ABSTRACT

In Voß et al.'s (2006a) recent analysis of the different contexts for the governance of sustainability and what they refer to as “steering” processes, ambivalence is identified as a defining characteristic and as more or less problematic. Given that they argue that sustainability involves inherent “subjectivity and ambiguity” and “divergent values”, the goals of governance and steering processes are rarely simply and unequivocally defined (Voß et al., 2006a, p. 6). These observations are themselves not especially novel. They resonate with long-standing interest in the multiple definitions and descriptions of sustainability (Dobson, 1998; Lele, 1991; McNeill, 2000) and with critiques of the term's ambiguity, fuzziness, divergent meanings and ‘misuse’ (Holland, 2000; Mitcham, 1995; Porritt, 1993; Redclift, 1996).

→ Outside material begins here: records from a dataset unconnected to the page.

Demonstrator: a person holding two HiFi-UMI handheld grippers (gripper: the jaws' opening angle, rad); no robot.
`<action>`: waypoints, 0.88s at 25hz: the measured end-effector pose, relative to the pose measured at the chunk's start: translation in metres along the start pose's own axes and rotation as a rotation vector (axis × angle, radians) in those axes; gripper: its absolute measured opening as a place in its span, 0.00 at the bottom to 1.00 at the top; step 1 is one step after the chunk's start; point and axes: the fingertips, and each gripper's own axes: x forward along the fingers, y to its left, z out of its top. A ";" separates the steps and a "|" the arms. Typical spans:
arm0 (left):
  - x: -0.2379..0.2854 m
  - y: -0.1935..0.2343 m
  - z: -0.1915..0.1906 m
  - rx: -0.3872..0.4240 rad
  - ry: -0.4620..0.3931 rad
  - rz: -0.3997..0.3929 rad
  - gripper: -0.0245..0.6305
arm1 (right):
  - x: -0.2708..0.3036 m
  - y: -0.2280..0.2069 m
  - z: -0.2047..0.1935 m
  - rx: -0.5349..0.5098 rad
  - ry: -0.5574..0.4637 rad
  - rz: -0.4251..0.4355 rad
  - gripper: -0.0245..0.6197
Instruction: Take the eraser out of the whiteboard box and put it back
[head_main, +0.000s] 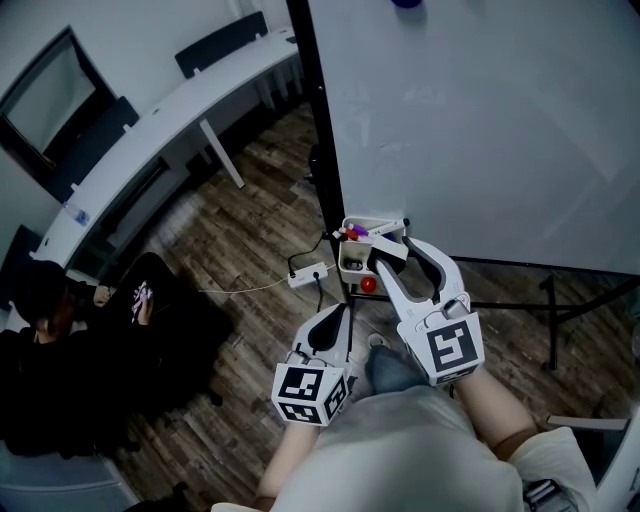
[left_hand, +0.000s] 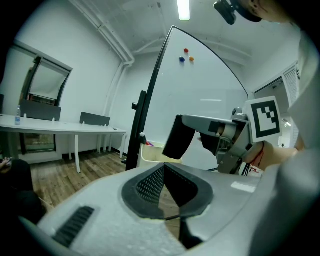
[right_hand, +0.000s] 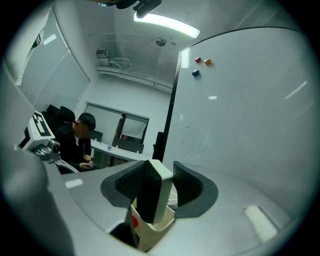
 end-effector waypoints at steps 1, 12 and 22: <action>-0.002 -0.001 0.000 0.000 0.000 0.000 0.04 | -0.002 0.001 0.001 0.005 0.003 -0.001 0.33; -0.018 -0.013 -0.004 0.002 0.001 -0.008 0.04 | -0.022 0.012 0.014 -0.021 -0.039 0.003 0.33; -0.035 -0.021 -0.010 0.002 0.000 -0.016 0.04 | -0.041 0.026 0.017 -0.016 -0.037 -0.004 0.33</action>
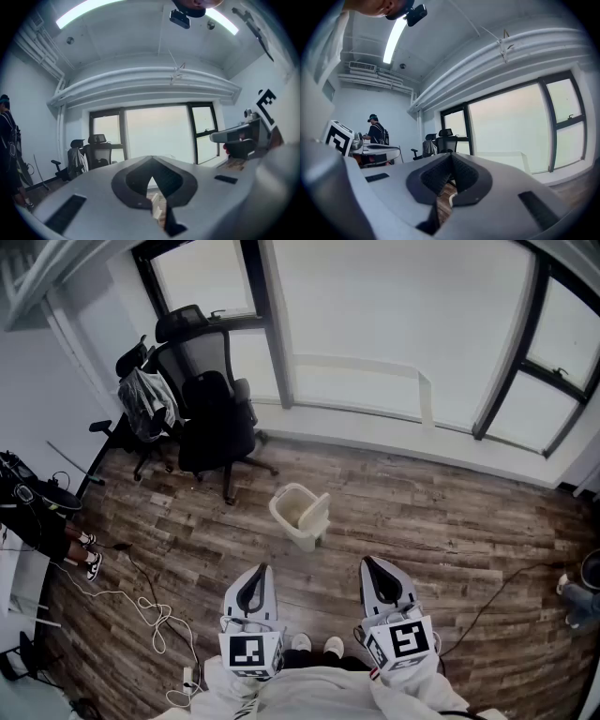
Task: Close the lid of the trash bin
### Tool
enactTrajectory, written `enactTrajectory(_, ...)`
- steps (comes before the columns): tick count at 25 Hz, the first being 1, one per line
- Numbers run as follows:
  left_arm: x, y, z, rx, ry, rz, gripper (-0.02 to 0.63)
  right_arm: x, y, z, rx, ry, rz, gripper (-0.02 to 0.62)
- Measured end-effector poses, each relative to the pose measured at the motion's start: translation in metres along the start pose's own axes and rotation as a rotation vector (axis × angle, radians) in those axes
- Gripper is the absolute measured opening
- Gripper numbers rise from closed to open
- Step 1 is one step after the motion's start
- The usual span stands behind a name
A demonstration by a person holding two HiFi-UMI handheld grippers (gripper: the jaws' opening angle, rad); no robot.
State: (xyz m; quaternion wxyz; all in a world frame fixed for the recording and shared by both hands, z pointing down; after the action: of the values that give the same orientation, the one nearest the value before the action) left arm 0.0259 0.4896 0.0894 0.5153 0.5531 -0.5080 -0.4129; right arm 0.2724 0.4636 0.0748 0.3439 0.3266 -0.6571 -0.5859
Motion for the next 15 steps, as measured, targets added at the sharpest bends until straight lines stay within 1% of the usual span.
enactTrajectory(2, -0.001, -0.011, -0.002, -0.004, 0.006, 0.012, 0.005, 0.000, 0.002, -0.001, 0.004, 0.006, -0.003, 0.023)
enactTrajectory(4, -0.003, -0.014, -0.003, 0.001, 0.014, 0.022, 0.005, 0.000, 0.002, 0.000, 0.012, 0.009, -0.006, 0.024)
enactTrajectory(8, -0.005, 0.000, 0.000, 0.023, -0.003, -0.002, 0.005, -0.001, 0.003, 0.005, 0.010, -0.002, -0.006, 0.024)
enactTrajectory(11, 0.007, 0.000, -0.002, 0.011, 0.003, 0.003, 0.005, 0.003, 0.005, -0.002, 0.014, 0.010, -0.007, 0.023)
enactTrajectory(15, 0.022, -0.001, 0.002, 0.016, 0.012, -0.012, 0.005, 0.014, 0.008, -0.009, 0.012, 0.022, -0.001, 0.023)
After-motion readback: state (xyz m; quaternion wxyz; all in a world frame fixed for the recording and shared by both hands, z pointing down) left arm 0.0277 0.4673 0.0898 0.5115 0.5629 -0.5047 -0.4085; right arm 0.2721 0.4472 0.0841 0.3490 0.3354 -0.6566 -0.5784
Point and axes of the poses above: the fingertips, and each gripper's own axes: x forward along the fingers, z to its left, y out of its underside, the point moved 10 cm from there along -x, backward along the fingers, and after that the axes turned 3 degrees about -y, right-handed, at the moved point
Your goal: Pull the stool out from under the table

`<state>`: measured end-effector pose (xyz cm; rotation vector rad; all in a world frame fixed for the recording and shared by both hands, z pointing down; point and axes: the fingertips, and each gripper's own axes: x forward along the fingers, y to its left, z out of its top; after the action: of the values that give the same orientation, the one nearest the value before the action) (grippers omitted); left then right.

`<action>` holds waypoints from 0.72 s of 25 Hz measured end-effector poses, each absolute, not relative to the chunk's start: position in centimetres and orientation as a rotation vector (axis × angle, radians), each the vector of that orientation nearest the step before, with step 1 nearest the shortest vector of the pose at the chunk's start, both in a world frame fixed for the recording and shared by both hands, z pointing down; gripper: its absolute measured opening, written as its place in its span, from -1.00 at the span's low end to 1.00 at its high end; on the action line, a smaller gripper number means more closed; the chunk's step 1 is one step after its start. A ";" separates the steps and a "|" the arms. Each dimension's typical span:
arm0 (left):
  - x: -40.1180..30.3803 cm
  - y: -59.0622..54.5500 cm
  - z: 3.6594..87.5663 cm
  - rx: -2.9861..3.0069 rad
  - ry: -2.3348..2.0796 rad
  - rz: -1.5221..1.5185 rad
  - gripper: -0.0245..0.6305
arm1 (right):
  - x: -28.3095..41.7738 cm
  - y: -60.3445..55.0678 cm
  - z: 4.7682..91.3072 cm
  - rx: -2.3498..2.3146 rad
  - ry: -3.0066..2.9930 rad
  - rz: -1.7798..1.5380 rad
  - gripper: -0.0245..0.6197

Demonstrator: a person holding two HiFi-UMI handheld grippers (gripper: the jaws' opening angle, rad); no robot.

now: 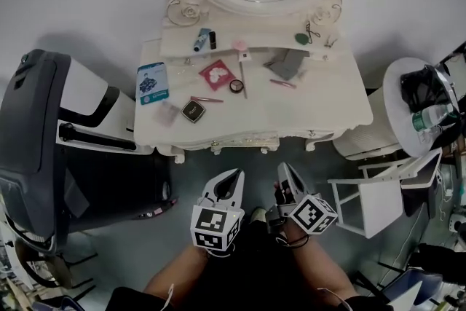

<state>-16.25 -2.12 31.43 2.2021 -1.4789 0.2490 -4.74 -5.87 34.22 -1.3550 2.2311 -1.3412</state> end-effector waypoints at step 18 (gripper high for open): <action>-12.6 -1.9 45.4 2.086 -1.522 0.302 -0.91 | -4.5 -5.5 60.6 -1.123 2.229 -1.761 -0.87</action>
<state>-12.60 -1.92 45.43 2.0860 -1.5224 0.3024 -4.47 -5.47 60.58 -1.1232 2.2287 -1.7610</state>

However, in this paper it is argued that the implications emerging from a more careful and thorough analysis of ambivalence—its foundations, manifestations and, in particular, its politics—do raise interesting and challenging questions for various styles of governance that can be applied to the pursuit of sustainability objectives. Specifically, we are interested in understanding how ambivalence plays out for the more systemic, adaptive and reflexive approaches to governance that have been advocated recently for the steering of sustainable socio-technical change. In what ways is ambivalence better incorporated into these approaches to governance when contrasted with more conventional modernist models? How might it still be unwisely problematized, obscured or underplayed?